- _WHAT YOU ARE ASKED TO DO_
Transcribe the full listing word for word, leaving nothing out.

- _INPUT DATA_
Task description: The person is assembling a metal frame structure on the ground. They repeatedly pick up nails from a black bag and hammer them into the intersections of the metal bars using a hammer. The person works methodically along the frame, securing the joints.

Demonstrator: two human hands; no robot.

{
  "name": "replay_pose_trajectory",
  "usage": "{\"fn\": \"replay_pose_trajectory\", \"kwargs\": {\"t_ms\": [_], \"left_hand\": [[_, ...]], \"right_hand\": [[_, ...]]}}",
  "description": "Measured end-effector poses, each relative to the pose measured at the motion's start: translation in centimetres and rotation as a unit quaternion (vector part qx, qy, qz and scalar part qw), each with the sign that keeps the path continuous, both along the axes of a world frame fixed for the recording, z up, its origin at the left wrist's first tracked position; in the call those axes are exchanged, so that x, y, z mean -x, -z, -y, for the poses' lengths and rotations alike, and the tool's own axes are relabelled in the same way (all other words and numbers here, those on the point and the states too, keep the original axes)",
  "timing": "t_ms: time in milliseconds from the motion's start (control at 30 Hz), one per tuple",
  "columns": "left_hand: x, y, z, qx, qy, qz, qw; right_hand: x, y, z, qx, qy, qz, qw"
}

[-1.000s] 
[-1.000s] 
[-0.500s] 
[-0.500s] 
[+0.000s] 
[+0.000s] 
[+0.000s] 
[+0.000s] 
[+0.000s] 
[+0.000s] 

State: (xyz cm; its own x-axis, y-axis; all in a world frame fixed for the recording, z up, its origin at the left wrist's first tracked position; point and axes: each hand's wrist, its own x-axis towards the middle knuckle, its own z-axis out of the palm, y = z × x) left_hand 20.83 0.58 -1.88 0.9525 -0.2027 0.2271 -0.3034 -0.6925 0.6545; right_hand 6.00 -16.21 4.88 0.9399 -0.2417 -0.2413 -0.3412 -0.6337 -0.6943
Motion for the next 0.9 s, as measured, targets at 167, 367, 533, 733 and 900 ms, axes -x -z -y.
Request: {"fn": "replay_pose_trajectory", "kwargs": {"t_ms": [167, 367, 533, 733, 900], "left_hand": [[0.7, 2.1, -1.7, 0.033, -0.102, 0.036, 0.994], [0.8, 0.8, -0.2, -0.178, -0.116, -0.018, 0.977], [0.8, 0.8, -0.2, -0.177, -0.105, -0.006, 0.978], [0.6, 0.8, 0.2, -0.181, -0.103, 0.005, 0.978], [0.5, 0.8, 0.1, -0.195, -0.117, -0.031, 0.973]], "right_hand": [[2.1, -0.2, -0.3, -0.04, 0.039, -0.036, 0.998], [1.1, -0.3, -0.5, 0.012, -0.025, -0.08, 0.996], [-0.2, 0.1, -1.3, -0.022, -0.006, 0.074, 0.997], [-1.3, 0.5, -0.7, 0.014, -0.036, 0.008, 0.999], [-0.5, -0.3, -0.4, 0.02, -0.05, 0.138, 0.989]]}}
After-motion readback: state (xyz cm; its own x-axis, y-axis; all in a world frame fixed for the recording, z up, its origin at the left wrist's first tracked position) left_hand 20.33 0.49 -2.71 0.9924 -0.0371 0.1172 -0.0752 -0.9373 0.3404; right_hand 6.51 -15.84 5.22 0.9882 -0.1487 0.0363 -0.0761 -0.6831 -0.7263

- _SOLUTION TO THIS TASK_
Task description: The person is assembling a metal frame structure on the ground. They repeatedly pick up nails from a black bag and hammer them into the intersections of the metal bars using a hammer. The person works methodically along the frame, securing the joints.

Demonstrator: two human hands; no robot.

{
  "name": "replay_pose_trajectory",
  "usage": "{\"fn\": \"replay_pose_trajectory\", \"kwargs\": {\"t_ms\": [_], \"left_hand\": [[_, ...]], \"right_hand\": [[_, ...]]}}",
  "description": "Measured end-effector poses, each relative to the pose measured at the motion's start: translation in centimetres and rotation as a unit quaternion (vector part qx, qy, qz and scalar part qw), each with the sign that keeps the path continuous, both along the axes of a world frame fixed for the recording, z up, its origin at the left wrist's first tracked position; in the call those axes are exchanged, so that x, y, z mean -x, -z, -y, for the poses' lengths and rotations alike, and the tool's own axes are relabelled in the same way (all other words and numbers here, those on the point and the states too, keep the original axes)",
  "timing": "t_ms: time in milliseconds from the motion's start (control at 30 Hz), one per tuple",
  "columns": "left_hand: x, y, z, qx, qy, qz, qw; right_hand: x, y, z, qx, qy, qz, qw"
}

[-1.000s] 
[-1.000s] 
[-0.500s] 
[-0.500s] 
[+0.000s] 
[+0.000s] 
[+0.000s] 
[+0.000s] 
[+0.000s] 
[+0.000s] 

State: (xyz cm; its own x-axis, y-axis; all in a world frame fixed for the recording, z up, its origin at the left wrist's first tracked position; point and axes: each hand's wrist, its own x-axis towards the middle knuckle, its own z-axis out of the palm, y = z × x) left_hand 20.83 0.58 -1.88 0.9525 -0.2027 0.2271 -0.3034 -0.6925 0.6545; right_hand 6.00 -16.21 4.88 0.9399 -0.2417 -0.2413 -0.3412 -0.6337 -0.6943
Motion for the next 0.9 s, as measured, targets at 167, 367, 533, 733 and 900 ms, axes -x -z -y.
Request: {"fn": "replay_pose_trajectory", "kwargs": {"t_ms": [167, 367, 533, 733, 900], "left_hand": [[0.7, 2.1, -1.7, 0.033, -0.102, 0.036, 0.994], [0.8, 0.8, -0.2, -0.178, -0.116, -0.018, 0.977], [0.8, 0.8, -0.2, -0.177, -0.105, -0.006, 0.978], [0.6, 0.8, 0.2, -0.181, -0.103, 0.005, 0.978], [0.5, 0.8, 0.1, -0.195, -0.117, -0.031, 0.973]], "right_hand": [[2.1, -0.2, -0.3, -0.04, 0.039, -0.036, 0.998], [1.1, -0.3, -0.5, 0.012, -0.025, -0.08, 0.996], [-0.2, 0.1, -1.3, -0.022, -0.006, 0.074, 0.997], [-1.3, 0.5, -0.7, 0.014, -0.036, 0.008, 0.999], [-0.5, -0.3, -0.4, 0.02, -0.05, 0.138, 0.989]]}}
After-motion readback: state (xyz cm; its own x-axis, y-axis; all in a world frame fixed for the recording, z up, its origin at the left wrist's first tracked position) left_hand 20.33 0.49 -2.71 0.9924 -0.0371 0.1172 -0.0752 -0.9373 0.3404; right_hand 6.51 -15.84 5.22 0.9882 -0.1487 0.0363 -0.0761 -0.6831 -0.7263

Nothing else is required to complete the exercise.